Consumer / ETL Worker

Variable Description Default
RABBITMQ_HOST RabbitMQ hostname rabbitmq
TASK_QUEUE Name of task queue to consume task_queue
DLQ_QUEUE Name of DLQ dlq_queue
MONGO_URI MongoDB connection string mongodb://mongo:27017
POSTGRES_URI PostgreSQL connection string postgresql://postgres:5432/news
MAX_RETRIES Number of retries before sending to DLQ 3

Observability

Variable Description Default
PROMETHEUS_ENDPOINT URL for Prometheus metrics /metrics
LOKI_URL Loki endpoint for logs http://loki:3100/loki/api/v1/push
LOG_LEVEL Logging level INFO

2. Configuration Files

Some components support YAML/JSON configuration files for advanced settings:

  • config/producers.yaml Configure sections to scrape, concurrency, and retries.
  • config/consumers.yaml Define ETL transformation rules, batch size, and retry policies.
  • config/helm/values.yaml Customize deployment settings for Kubernetes (resource limits, replicas, KEDA scaling, secrets).

3. Helm Chart Configuration

For Kubernetes deployments:

  • Replicas: Scale producers and consumers based on queue depth using KEDA.
  • Resources: Set CPU/memory limits and requests per pod.
  • Secrets: Store database credentials, RabbitMQ credentials, and API keys securely.
  • Metrics & Logging: Configure Prometheus scraping, Grafana dashboards, and Loki endpoints.
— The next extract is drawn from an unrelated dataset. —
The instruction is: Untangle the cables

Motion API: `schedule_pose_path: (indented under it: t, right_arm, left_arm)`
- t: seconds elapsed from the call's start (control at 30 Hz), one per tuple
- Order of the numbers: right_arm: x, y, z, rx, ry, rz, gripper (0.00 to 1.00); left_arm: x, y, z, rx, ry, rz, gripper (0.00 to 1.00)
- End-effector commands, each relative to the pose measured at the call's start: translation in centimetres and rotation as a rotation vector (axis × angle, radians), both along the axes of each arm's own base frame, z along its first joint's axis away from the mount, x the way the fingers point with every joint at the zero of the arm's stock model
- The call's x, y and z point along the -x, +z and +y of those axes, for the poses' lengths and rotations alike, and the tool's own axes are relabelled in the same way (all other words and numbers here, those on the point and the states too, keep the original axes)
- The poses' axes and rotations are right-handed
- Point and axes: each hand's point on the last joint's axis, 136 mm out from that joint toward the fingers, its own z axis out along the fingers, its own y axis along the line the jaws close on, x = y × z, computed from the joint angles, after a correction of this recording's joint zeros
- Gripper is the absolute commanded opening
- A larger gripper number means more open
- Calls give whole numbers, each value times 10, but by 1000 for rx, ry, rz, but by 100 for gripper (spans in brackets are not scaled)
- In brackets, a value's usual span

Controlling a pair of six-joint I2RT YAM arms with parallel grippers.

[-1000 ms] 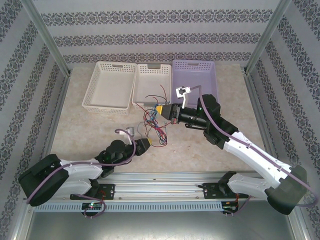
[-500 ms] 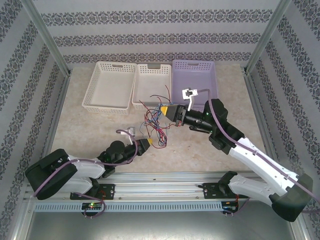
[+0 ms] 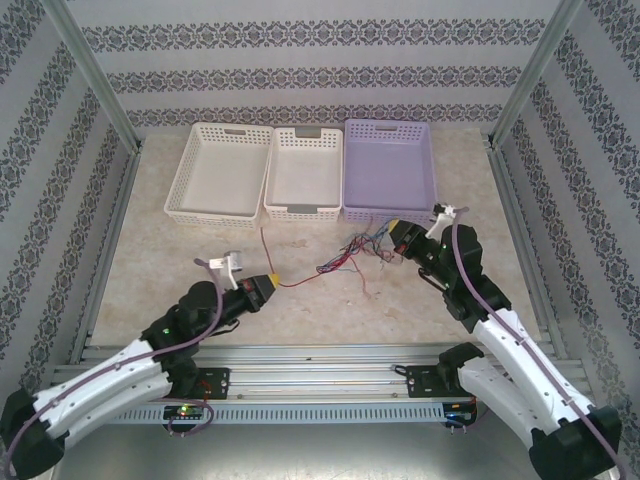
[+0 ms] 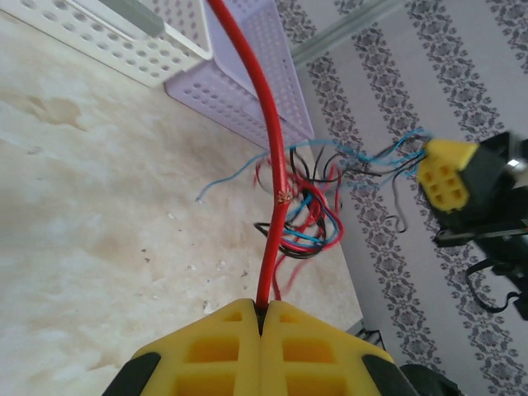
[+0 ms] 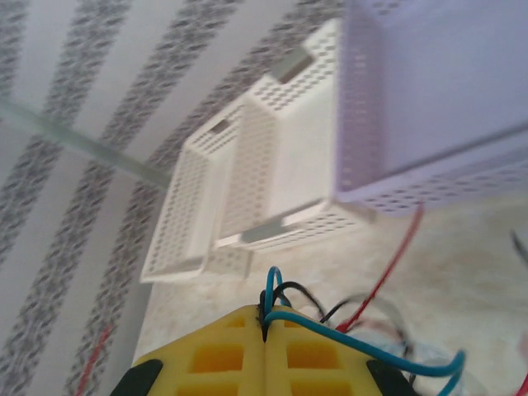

Example snippet from values.yaml:

producers:
  replicas: 2
  seleniumUrl: http://selenium:4444/wd/hub
  startDate: 2025-01-01

consumers:
  replicas: 2
  maxRetries: 3

rabbitmq:
  host: rabbitmq
  taskQueue: task_queue
  dlqQueue: dlq_queue

4. Notes & Best Practices

  • Version control: Keep config/*.yaml files under Git for reproducibility.
  • Environment separation: Use different values for local, staging, and production environments.
  • Secrets: Never hardcode passwords or API keys; use environment variables or Kubernetes secrets.
  • Dynamic scaling: Configure KEDA triggers carefully to avoid over/under-provisioning producers and consumers.